# WORK TO COMPLETE:
Whenever a line of the material contains the string "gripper", it should be copied.

# PROVIDED MATERIAL:
● ● ● ● ● ● ●

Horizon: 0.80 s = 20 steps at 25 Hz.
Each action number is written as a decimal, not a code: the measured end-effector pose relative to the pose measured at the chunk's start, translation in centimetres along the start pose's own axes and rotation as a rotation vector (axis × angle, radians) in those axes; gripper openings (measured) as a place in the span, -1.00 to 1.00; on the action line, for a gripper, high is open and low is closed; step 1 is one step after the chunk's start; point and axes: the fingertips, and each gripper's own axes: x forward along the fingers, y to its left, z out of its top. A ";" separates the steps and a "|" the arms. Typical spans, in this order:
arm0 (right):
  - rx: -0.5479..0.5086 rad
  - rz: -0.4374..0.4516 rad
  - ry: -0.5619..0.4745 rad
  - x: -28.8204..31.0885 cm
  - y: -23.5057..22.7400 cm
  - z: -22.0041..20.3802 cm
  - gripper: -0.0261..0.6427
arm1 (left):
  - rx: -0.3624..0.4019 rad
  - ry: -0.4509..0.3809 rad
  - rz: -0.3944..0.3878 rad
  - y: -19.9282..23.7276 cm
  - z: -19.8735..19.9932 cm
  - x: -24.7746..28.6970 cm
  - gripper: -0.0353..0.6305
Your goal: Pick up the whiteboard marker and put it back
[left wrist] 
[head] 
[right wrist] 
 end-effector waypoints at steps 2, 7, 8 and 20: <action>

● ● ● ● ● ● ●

# YOUR SOLUTION:
Each action number is written as a decimal, not a code: the measured end-effector pose relative to the pose measured at the chunk's start, translation in centimetres along the start pose's own axes and rotation as a rotation vector (axis × angle, radians) in those axes; gripper openings (measured) as a place in the span, -1.00 to 1.00; on the action line, for a gripper, high is open and low is closed; step 1 is one step after the chunk's start; point and axes: the fingertips, and each gripper's own axes: x forward along the fingers, y to its left, z out of its top. A ";" separates the steps and a "|" the arms. Typical spans, in this order:
  - gripper: -0.0261..0.6427
  - gripper: -0.0353..0.6305

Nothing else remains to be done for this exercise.